I work with a symmetric matrix $M$ that consists of four single matrices. I calculate three of them such that $M$ = $\left(\begin{matrix}a & b \\ b^T & c\end{matrix}\right)$ and transpose $b$. The calculation of each matrix element is constant(!) in time, the Matrix scales according to $M\propto N^6$ where $N$ denotes an input parameter to the function that generates the matrix. The dimensions of the matrices are $a$: $N\times N$, $b$: $N \times N^3$, $c:$ $N^3 \times N^3$.

## Expected as well as received scaling behaviour

My overall expectation is a scaling in time according to $N^6$ as this is the number of matrix elements that have to be calculated.

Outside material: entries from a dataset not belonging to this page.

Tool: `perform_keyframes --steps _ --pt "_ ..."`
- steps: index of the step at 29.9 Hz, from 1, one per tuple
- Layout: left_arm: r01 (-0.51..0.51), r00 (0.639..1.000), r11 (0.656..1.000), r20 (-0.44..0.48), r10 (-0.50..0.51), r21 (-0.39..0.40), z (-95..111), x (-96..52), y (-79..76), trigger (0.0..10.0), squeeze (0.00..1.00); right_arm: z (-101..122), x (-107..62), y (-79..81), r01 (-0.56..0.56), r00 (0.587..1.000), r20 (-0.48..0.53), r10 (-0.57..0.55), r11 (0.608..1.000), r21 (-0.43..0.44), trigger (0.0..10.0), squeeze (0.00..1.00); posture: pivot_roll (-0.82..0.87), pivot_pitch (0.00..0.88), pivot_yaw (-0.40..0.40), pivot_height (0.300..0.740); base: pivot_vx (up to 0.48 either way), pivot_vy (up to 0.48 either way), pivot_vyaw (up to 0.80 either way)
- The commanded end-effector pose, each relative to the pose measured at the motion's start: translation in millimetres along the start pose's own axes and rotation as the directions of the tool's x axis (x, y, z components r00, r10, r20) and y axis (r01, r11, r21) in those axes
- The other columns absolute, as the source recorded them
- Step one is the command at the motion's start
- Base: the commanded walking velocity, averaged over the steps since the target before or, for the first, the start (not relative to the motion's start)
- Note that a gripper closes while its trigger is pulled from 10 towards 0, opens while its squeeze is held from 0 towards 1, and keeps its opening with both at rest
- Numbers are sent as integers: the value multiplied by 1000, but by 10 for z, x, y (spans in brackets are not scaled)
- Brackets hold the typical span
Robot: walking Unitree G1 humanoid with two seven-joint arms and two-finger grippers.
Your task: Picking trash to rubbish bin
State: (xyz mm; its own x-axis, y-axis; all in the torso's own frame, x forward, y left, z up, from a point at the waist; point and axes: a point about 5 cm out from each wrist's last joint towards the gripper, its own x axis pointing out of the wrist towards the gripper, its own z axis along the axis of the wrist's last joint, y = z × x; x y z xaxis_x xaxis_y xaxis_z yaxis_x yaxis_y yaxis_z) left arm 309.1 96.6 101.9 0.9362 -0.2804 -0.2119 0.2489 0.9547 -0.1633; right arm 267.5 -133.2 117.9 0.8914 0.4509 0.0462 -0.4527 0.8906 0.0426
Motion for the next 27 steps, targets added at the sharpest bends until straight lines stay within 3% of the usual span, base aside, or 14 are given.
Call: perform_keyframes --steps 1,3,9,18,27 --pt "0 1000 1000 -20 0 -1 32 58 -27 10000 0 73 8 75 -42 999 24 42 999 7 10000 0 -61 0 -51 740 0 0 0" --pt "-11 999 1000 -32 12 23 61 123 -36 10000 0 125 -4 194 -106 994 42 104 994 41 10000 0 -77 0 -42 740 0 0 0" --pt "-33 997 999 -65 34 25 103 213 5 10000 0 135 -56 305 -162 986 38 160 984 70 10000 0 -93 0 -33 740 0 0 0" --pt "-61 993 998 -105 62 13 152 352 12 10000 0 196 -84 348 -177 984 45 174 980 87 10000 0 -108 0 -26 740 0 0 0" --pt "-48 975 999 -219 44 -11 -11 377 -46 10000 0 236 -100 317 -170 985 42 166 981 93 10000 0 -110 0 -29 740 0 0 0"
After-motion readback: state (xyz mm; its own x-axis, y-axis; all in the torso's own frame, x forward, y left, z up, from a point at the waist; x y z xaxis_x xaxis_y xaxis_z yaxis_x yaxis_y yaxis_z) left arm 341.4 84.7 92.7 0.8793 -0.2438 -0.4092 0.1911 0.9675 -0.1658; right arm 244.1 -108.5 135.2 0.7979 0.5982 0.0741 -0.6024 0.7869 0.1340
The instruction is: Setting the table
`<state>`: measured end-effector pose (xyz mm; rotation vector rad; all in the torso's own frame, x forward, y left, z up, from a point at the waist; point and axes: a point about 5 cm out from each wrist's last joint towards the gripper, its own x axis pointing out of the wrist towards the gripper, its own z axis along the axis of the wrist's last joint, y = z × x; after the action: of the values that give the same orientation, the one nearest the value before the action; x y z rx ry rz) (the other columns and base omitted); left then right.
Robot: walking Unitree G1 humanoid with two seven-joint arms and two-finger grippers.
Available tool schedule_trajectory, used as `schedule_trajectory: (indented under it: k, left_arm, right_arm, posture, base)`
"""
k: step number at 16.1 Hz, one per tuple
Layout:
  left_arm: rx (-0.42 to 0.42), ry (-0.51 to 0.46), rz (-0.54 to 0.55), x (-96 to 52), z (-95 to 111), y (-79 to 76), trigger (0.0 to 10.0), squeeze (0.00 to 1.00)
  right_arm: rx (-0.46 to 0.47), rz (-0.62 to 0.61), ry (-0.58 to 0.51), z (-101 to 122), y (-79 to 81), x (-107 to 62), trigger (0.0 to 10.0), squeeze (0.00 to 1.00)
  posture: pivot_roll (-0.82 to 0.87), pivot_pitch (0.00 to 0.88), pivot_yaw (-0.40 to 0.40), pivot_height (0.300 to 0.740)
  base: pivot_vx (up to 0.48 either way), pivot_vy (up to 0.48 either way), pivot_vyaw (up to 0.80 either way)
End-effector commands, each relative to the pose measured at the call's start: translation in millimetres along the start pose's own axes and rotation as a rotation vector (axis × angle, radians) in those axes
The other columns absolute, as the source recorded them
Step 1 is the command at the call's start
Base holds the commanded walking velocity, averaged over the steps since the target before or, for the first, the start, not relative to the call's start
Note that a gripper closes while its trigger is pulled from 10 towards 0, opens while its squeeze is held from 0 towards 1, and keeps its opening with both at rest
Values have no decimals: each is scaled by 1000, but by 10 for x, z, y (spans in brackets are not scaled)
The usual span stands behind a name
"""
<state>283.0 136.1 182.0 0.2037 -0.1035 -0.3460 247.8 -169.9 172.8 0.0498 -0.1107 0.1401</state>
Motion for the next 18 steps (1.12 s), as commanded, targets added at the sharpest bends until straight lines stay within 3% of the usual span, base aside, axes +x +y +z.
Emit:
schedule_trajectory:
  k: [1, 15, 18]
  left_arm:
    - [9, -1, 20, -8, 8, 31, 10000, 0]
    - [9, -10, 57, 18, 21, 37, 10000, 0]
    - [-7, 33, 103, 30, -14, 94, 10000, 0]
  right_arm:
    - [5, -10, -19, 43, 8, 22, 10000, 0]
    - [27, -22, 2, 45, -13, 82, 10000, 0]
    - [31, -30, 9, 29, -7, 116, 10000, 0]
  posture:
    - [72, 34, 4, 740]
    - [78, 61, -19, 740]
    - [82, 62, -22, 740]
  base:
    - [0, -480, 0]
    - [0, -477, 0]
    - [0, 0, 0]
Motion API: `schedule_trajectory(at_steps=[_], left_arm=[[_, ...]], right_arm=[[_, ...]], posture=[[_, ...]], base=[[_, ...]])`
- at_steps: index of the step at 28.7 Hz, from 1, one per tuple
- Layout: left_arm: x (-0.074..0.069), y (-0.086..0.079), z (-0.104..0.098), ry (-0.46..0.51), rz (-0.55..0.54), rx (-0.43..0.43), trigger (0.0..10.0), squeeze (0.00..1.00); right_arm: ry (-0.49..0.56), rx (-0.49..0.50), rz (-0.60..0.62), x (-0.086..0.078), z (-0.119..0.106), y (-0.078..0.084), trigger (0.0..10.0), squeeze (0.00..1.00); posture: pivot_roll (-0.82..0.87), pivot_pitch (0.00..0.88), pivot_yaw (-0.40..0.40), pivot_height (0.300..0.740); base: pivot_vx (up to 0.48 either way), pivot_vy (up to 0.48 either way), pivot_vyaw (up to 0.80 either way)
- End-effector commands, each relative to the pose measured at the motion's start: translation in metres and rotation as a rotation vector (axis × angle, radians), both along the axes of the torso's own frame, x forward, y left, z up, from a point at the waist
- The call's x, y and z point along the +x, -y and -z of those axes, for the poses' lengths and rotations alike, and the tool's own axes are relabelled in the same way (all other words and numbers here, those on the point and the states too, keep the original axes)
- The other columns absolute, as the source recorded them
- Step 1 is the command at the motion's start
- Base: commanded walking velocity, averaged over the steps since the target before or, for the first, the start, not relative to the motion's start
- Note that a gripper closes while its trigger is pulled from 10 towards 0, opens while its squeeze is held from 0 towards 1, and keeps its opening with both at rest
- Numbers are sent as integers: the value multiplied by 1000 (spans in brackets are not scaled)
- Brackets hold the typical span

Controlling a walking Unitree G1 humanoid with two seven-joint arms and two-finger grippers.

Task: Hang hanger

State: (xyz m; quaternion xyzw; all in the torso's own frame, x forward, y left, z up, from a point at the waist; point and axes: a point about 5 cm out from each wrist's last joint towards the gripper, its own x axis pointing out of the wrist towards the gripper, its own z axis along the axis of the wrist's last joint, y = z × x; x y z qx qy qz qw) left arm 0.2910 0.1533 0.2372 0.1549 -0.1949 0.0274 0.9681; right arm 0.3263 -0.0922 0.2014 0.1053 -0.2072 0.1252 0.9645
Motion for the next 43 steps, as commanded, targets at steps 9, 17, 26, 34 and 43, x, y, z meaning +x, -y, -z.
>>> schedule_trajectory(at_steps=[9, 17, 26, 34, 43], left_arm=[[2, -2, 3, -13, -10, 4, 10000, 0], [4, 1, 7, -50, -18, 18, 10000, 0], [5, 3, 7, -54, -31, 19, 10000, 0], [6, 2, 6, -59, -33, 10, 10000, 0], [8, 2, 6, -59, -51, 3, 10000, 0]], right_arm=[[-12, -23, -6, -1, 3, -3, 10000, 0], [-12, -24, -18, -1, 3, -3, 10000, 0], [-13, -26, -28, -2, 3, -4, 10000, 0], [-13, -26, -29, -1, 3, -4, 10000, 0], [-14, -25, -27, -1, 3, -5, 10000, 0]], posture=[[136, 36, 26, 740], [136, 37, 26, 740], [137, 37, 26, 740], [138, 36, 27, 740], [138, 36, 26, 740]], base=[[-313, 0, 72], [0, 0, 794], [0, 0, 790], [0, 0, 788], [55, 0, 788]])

I measured (expected):

• $N=13:$ 18.06 sec
• $N=14:$ 29.13 sec (28.17 sec)
• $N=20:$ 936.93 sec (239.46 sec)

As you can see for increasing $N$ the time noticeably deviates from the expectation. For small values of $N$ the approximation works quite well as can be seen with

exp[baseTime_, i_, n_] := baseTime*(i/6)^n;
baseTime = AbsoluteTiming[BuildMatrix[6]][[1]];
Table[{exp[baseTime, i, 2], exp[baseTime, i, 6], AbsoluteTiming[BuildMatrix[i]][[1]]}, {i, 7, 12}]

(* Out: {{0.590009, 1.09306, 1.09899}, {0.770624, 2.43555, 2.45416}, {0.975321, 4.93756, 4.989}, {1.2041, 9.2909, 9.27697}, {1.45696, 16.4594,16.3822}, {1.7339, 27.7425, 27.5057}}*)


and a quite perfect scaling behaviour according to a $\propto N^6$ expectation (compared to a wrongly assumed $\propto N^2$ behaviour here).

## Code being used

The code I use is the following

t=1.;U=4.;
BuildMatrix[LatticeSize_] :=
Module[{m, n, o, i, j, k, matrix, aMatrix, bMatrix, bMatrixT, cMatrix},
aMatrix = ArrayReshape[Table[aElement[m, i, LatticeSize], {m, 0, LatticeSize - 1}, {i, 0, LatticeSize - 1}], {LatticeSize, LatticeSize}];
bMatrix = ArrayReshape[Table[bElement[i, j, k, p], {i, 0, LatticeSize - 1}, {j, 0, LatticeSize - 1}, {k, 0, LatticeSize - 1}, {p, 0, LatticeSize - 1}], {LatticeSize^3, LatticeSize}];

bMatrixT = Transpose[bMatrix];
cMatrix = ArrayReshape[Table[cElement[m, n, o, i, j, k, LatticeSize], {m, 0, LatticeSize - 1}, {n, 0, LatticeSize - 1}, {o, 0, LatticeSize - 1}, {i, 0, LatticeSize - 1}, {j, 0, LatticeSize - 1}, {k, 0, LatticeSize - 1}], {LatticeSize^3, LatticeSize^3}];

matrix = ArrayFlatten[{{aMatrix, bMatrixT}, {bMatrix, cMatrix}}];

matrix
];


where the methods defining the calculations are simple If-constructs of the form

aElement[m_, i_, LatticeSize_] := If[m == Mod[i - 1, LatticeSize], -t, 0.] + If[m == Mod[i + 1, LatticeSize], -t, 0.] + If[m == i, U/2, 0.]
bElement[i_, j_, k_, p_] := If[i == j == k == p, U/2, 0.];
cElement[m_, n_, o_, i_, j_, k_, LatticeSize_] := If[m == i && o == k && n == Mod[j + 1, LatticeSize] || n == j && o == k && m == Mod[i + 1, LatticeSize], -t, 0.] + If[m == i && o == k && n == Mod[j - 1, LatticeSize] || n == j && o == k && m == Mod[i - 1, LatticeSize], -t, 0.] + If[m == i && o == Mod[k + 1, LatticeSize] && n == j, t, 0.] + If[m == i && o == Mod[k - 1, LatticeSize] && n == j, t, 0.] + If[m == i && o == k && n == j, U/2, 0.];


where LatticeSize equals the formerly described input parameter $N$. Where is the bottleneck in my code? I am not able to see where I lose time in computation.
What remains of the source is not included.